*** PROVIDED RECORDS Section Begins ***
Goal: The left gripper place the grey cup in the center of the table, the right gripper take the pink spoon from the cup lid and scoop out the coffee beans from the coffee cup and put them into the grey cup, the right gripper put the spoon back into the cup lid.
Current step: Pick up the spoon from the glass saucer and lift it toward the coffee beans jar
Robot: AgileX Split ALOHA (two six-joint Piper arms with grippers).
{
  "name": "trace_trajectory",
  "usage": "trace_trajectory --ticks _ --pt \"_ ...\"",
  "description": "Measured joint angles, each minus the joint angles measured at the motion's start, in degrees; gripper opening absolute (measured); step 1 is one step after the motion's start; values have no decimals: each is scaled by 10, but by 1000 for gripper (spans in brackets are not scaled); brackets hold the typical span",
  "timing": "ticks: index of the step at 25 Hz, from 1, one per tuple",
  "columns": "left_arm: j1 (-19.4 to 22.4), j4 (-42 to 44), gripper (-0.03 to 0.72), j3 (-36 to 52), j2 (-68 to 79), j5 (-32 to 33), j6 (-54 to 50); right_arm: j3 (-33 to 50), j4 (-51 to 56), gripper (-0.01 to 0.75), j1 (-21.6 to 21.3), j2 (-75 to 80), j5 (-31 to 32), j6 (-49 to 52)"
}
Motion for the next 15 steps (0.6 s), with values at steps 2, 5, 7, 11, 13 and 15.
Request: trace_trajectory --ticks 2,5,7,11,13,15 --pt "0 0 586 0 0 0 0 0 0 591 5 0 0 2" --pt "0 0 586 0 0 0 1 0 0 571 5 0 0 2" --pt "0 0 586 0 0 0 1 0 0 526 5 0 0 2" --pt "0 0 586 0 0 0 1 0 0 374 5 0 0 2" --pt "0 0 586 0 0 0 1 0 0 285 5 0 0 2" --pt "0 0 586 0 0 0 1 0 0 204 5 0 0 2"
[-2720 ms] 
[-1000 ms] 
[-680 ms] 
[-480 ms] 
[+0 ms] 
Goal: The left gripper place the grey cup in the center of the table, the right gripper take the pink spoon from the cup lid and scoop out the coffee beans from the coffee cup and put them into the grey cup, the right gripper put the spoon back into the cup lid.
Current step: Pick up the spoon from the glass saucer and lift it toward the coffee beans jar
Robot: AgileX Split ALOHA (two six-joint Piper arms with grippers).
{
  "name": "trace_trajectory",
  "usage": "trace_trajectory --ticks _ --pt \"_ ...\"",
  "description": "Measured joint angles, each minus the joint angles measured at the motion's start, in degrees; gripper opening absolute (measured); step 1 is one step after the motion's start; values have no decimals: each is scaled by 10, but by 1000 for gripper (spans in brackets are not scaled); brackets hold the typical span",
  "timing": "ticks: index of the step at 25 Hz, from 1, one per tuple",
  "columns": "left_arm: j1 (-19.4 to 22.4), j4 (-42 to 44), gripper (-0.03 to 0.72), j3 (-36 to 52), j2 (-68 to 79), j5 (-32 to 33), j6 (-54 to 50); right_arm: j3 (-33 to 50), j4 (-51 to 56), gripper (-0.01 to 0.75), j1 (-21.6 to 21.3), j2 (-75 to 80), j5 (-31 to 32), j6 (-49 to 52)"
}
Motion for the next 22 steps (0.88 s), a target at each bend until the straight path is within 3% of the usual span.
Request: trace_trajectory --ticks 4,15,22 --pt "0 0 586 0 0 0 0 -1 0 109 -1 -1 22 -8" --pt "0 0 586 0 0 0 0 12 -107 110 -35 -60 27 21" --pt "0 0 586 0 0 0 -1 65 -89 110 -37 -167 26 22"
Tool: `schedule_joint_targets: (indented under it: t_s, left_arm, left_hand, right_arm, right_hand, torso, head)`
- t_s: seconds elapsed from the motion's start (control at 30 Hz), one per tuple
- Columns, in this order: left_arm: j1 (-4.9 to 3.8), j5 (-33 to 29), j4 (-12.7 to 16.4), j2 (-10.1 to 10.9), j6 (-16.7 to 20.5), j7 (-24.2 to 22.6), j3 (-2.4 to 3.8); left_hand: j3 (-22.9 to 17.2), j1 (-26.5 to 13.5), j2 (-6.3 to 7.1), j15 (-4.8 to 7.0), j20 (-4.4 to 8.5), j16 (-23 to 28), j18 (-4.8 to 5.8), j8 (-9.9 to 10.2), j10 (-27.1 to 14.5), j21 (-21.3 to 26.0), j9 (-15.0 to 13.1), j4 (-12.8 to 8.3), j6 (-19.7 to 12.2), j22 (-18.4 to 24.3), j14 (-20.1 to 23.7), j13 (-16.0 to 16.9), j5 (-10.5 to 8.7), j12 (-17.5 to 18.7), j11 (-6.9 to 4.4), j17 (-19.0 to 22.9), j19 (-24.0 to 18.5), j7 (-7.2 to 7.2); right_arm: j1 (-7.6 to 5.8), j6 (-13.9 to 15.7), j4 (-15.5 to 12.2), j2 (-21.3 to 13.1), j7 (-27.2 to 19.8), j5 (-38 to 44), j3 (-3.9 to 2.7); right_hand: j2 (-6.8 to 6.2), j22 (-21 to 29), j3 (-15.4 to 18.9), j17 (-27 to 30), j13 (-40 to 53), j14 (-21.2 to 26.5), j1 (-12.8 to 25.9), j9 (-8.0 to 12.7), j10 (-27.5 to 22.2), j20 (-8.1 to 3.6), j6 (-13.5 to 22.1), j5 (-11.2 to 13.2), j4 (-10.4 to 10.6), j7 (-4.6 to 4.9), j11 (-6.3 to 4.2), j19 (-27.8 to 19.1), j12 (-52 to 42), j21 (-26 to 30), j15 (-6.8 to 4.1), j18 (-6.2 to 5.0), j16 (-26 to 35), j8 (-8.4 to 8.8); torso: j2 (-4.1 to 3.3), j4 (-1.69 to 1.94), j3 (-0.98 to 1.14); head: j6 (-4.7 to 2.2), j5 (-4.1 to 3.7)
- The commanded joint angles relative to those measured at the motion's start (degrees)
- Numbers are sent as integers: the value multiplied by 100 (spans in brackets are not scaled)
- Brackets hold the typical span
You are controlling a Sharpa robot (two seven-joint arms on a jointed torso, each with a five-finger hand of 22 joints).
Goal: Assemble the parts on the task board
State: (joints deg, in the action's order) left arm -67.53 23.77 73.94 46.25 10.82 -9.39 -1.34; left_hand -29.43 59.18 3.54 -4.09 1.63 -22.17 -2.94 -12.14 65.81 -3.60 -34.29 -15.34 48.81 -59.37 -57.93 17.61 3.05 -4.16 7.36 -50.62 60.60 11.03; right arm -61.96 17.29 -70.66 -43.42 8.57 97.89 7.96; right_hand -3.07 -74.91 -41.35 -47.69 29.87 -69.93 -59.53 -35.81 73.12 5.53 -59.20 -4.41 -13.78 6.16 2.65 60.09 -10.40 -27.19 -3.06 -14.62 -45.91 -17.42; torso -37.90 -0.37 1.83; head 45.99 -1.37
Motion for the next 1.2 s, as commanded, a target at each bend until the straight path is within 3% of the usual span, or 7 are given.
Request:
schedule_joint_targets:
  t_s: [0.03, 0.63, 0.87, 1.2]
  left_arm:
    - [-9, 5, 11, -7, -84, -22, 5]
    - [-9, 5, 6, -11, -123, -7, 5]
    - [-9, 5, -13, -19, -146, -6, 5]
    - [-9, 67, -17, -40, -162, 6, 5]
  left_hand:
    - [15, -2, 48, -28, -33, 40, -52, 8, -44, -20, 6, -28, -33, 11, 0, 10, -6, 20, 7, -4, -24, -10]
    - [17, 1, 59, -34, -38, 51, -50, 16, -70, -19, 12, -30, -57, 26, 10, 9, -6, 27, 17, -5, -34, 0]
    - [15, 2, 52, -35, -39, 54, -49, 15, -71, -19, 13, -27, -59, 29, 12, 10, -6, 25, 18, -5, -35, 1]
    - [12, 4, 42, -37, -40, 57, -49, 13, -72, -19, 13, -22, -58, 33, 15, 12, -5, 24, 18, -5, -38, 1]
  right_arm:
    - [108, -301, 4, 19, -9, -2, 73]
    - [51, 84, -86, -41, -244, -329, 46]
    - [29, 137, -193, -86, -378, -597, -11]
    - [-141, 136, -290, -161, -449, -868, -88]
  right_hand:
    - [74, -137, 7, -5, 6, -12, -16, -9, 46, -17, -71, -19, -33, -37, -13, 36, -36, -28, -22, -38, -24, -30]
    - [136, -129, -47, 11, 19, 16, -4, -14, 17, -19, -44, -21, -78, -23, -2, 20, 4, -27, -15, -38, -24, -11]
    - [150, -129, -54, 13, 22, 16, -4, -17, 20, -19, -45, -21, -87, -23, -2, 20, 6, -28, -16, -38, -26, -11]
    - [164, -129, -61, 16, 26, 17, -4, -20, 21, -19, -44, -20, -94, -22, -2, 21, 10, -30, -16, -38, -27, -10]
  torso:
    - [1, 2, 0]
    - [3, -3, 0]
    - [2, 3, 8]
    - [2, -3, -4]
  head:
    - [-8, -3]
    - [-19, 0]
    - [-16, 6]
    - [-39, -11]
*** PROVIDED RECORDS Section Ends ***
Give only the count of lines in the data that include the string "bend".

== RESULT ==
2